_Work item:_
The response should contain only those lines of the entries below that include the string "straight".

◇ ◇ ◇ ◇ ◇ ◇ ◇

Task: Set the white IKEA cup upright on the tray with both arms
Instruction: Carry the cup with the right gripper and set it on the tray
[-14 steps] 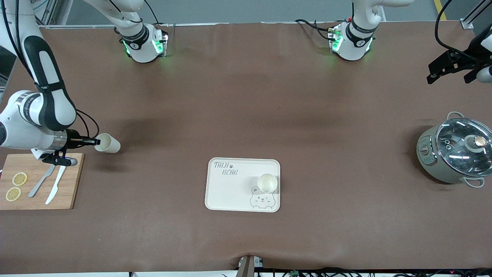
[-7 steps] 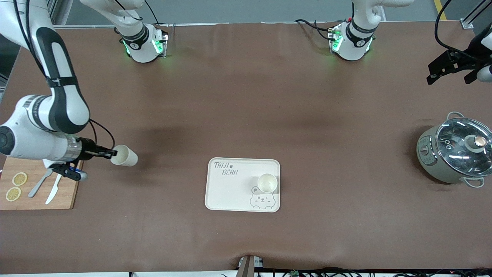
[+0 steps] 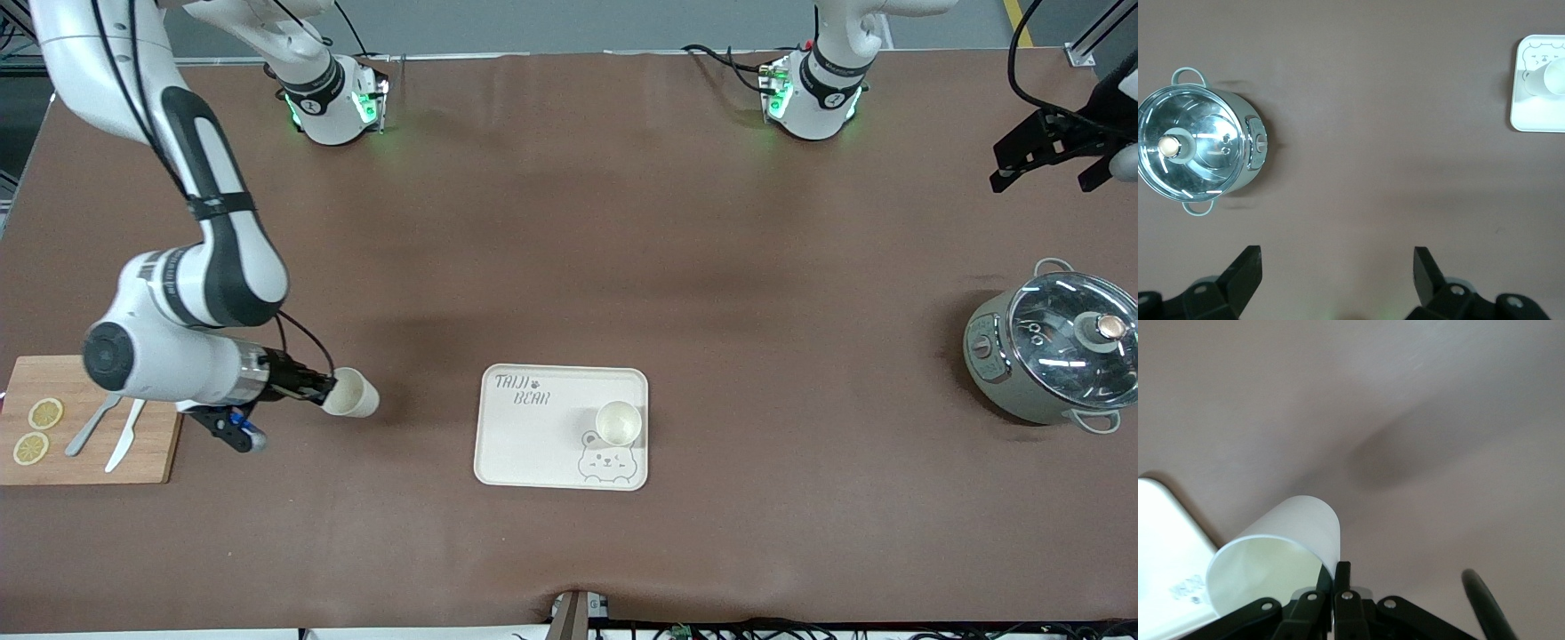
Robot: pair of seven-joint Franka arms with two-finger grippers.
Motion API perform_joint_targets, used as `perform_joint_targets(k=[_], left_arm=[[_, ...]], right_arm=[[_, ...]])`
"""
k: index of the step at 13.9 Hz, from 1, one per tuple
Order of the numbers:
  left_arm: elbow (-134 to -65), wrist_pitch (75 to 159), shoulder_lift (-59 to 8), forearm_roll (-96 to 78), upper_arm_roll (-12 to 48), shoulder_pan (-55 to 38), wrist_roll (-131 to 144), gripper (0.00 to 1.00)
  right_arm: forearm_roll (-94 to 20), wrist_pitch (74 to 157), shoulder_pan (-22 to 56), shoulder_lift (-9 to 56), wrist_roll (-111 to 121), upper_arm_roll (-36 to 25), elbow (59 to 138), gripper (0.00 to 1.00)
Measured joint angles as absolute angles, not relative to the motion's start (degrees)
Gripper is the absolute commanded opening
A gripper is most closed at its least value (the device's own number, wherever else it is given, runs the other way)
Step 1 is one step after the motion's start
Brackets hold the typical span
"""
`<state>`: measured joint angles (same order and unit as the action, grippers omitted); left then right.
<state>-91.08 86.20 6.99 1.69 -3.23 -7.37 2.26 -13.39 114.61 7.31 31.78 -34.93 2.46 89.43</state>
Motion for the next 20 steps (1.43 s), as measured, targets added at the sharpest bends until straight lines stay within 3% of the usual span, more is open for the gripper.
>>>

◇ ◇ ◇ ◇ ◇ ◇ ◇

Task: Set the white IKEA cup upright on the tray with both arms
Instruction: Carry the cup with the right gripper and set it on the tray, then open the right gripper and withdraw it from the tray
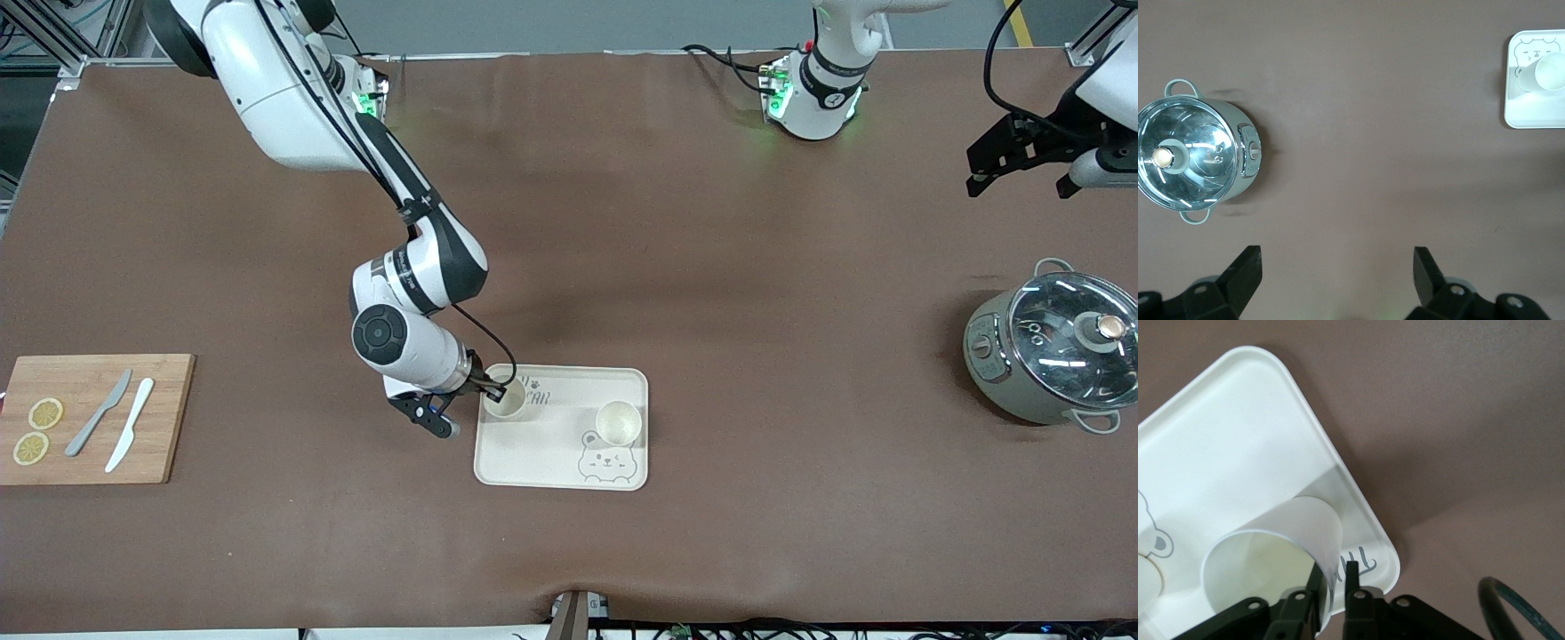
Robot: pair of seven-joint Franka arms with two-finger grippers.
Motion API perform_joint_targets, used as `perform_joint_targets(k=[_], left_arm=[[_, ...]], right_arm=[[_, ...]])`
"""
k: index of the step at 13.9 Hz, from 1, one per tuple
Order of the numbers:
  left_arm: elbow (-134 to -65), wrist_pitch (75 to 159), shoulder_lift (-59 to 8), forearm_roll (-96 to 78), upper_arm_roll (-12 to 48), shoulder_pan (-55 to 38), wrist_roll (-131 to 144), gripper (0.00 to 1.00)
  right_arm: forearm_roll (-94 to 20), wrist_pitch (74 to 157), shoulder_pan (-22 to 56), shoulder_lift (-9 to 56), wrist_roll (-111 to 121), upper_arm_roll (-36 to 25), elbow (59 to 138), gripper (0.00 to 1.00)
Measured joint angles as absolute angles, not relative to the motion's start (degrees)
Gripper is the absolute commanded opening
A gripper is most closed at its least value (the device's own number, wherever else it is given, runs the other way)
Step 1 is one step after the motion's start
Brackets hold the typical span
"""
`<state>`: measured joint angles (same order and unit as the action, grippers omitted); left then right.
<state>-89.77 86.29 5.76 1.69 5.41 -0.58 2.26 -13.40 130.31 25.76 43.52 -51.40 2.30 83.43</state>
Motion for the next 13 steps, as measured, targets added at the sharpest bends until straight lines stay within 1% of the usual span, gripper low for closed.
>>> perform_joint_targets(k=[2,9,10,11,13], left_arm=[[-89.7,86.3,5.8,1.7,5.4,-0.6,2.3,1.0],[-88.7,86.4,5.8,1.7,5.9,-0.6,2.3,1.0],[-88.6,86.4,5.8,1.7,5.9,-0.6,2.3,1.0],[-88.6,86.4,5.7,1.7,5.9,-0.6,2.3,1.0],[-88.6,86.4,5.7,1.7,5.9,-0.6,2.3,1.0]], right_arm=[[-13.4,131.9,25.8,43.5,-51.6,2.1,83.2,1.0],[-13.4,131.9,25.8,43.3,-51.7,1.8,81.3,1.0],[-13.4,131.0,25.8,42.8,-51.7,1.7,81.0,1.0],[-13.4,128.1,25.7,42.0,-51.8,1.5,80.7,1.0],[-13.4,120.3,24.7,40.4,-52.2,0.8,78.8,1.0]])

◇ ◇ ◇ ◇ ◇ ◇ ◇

_Exercise answer:_
Motion for the next 20 steps (1.43 s), as measured, targets added at the sharpest bends until straight lines stay within 3% of the usual span, more is open for the gripper.
Motion for the next 13 steps, as measured, targets added at the sharpest bends until straight lines stay within 1% of the usual span, gripper low for closed.

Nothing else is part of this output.